Give back the lines below exactly, but do not include any pictures.
Information supplied below:
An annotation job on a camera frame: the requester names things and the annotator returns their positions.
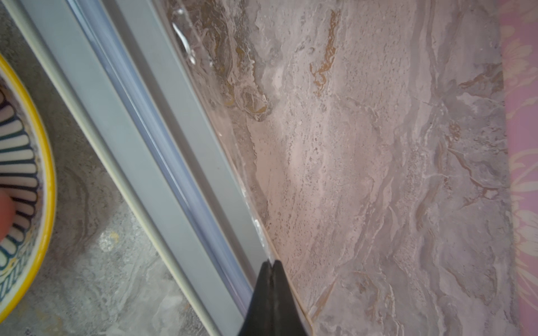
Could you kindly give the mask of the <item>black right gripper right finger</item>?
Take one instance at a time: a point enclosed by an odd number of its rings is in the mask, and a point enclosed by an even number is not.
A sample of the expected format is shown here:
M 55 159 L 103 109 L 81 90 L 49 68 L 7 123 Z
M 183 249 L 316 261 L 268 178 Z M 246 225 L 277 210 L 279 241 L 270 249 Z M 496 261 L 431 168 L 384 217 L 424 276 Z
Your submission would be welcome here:
M 273 334 L 276 336 L 307 336 L 294 296 L 281 261 L 272 268 L 273 283 Z

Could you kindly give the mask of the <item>striped plate of peaches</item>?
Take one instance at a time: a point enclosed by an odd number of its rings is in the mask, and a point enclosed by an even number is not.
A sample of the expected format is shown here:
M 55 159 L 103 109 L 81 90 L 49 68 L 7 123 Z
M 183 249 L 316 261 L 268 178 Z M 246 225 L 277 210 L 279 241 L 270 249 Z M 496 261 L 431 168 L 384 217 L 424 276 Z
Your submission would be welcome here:
M 53 233 L 57 183 L 52 148 L 29 92 L 1 59 L 1 190 L 14 216 L 1 238 L 1 319 L 36 278 Z

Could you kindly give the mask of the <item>cream plastic wrap dispenser box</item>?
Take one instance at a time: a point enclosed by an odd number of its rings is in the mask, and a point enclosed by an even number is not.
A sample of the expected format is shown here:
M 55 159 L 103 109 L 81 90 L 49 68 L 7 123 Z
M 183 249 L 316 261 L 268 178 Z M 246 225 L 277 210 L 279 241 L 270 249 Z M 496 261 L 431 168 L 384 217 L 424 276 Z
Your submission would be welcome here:
M 4 5 L 203 326 L 210 335 L 238 335 L 231 257 L 220 256 L 223 239 L 211 234 L 216 222 L 179 123 L 199 120 L 156 2 Z

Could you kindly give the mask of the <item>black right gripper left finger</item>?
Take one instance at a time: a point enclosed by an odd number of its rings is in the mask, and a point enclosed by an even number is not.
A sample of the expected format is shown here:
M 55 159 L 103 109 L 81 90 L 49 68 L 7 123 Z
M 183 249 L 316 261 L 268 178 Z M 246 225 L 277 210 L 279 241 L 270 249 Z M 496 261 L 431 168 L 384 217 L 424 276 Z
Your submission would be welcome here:
M 273 280 L 270 261 L 262 263 L 239 336 L 273 334 Z
End of Information supplied.
## Answer to this exercise
An annotation job on a camera frame: the requester names things and the annotator returns their positions.
Could you kindly give the mask of the <item>black right gripper right finger</item>?
Take one instance at a time: a point enclosed by an odd number of its rings is in the mask, and a point enclosed by an even number is not.
A sample of the expected format is shown here:
M 55 159 L 103 109 L 81 90 L 49 68 L 7 123 Z
M 183 249 L 316 261 L 268 178 Z M 246 225 L 277 210 L 279 241 L 270 249 Z M 496 261 L 431 168 L 384 217 L 424 276 Z
Your submission would be welcome here:
M 273 334 L 276 336 L 307 336 L 294 296 L 281 261 L 272 268 L 273 283 Z

Could you kindly give the mask of the <item>striped plate of peaches</item>?
Take one instance at a time: a point enclosed by an odd number of its rings is in the mask, and a point enclosed by an even number is not.
A sample of the expected format is shown here:
M 55 159 L 103 109 L 81 90 L 49 68 L 7 123 Z
M 183 249 L 316 261 L 268 178 Z M 246 225 L 277 210 L 279 241 L 270 249 Z M 496 261 L 431 168 L 384 217 L 424 276 Z
Your submission would be welcome here:
M 53 233 L 57 183 L 52 148 L 29 92 L 1 59 L 1 190 L 14 216 L 1 238 L 1 319 L 36 278 Z

Could you kindly give the mask of the <item>cream plastic wrap dispenser box</item>?
Take one instance at a time: a point enclosed by an odd number of its rings is in the mask, and a point enclosed by an even number is not.
A sample of the expected format is shown here:
M 55 159 L 103 109 L 81 90 L 49 68 L 7 123 Z
M 183 249 L 316 261 L 268 178 Z M 246 225 L 277 210 L 279 241 L 270 249 Z M 496 261 L 431 168 L 384 217 L 424 276 Z
Your submission would be welcome here:
M 4 5 L 203 326 L 210 335 L 238 335 L 231 257 L 220 256 L 223 239 L 211 234 L 216 222 L 179 123 L 199 120 L 156 2 Z

Could you kindly give the mask of the <item>black right gripper left finger</item>?
Take one instance at a time: a point enclosed by an odd number of its rings is in the mask, and a point enclosed by an even number is not.
A sample of the expected format is shown here:
M 55 159 L 103 109 L 81 90 L 49 68 L 7 123 Z
M 183 249 L 316 261 L 268 178 Z M 246 225 L 277 210 L 279 241 L 270 249 Z M 496 261 L 431 168 L 384 217 L 424 276 Z
Your submission would be welcome here:
M 273 280 L 270 261 L 262 263 L 239 336 L 273 334 Z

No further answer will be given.